Истин сизые гвозди — в сырые доски серых дождей.
И тебе остается три выхода: сдохнуть или встать на крыло,
Или просто считать, что нынче ты в отпуске, в отпуске...
Отпуск — три дня, не считая дороги,
Отпуск — три дня, не считая дороги...
— Мы ничего не сможем сделать там, — сказал Пауль. — Я не боюсь, но...
— Давайте сразу условимся, — мягко предложил Вальфрид, — что трусов среди нас нет. По-моему, это не подлежит сомнению.
Они опять помолчали. Неподалёку через степь медленно двигался конный отряд.
Обойди периметр, закрой ворота на ржавый замок,
Отыщи того, кто еще способен, и отдай ему ключ.
Не вини себя в том, что все так плохо — ты сделал, что смог,
А теперь считай, что нынче ты в отпуске, в отпуске...
Отпуск — три дня, не считая дороги,
Отпуск — три дня, не считая дороги...
— Пусть будет так, — Вальтер встал. — Кто уходит обратно — уходит обратно. Через тот ход, которым пришли сюда Ялмар и Айнс. Кто остаётся — остаётся. Те, кто уходят, возьмут продукты и две трети боеприпасов. Так будет честно.
— Да, пожалуй, — Ялмар тоже встал. — Айнс?
— Я как ты, — сказал младший мальчишка.
Проиграй в таверне свои полцарства и ядерный щит,
Заруби напарника в подворотне тупым топором —
Ведь полцарства не делится надвое — четверть уже не звучит,
А теперь считай, что нынче ты в отпуске, в отпуске...
Отпуск — три дня, не считая дороги,
Отпуск — три дня, не считая дороги...
Остальные тоже начали подниматься, неспешно, но уверенно. Ясно было, что каждый сделал свой выбор.

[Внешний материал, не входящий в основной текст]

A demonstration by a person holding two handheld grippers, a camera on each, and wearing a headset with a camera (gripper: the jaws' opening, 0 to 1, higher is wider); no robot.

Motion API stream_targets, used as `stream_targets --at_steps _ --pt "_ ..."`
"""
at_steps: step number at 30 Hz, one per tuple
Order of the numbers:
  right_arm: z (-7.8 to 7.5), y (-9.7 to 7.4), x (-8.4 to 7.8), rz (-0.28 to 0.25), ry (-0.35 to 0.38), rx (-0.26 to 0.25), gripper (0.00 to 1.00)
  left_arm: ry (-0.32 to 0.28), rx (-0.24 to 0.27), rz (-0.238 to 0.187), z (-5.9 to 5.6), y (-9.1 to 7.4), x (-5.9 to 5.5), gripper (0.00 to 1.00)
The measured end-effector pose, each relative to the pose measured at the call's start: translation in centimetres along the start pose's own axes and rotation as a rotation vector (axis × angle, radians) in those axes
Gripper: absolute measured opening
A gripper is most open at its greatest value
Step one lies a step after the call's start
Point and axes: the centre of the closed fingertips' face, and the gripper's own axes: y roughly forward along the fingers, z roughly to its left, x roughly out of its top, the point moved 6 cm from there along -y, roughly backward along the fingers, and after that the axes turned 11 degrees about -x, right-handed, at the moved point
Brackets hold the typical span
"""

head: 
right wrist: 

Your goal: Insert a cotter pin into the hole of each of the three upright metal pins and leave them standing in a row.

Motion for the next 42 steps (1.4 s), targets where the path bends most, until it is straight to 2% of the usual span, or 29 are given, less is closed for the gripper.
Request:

— Ты-то, как? — кивнул Вальфрид Ялмару.
— Я остаюсь, — сказал он, отряхивая штаны. — Пойду обратно. Ну, в ту деревню. Хочу разобраться с бандитами.
— Ты же их положил, — насторожился Вальтер.
— Положил, — кивнул Ялмар. — Но, что-то... — он поморщился. — По-моему, они там ещё есть. Уж больно у них лошадки сытенькие и патрон много. А мне не очень хочется, чтобы они явились в деревню искать своих. Хорошие там люди. Только беззащитные, ну, а я...
— Ну, мы тогда с тобой, — сказал Вольт. — Мы — в смысле, ну... мы. Это уже отряд, согласись?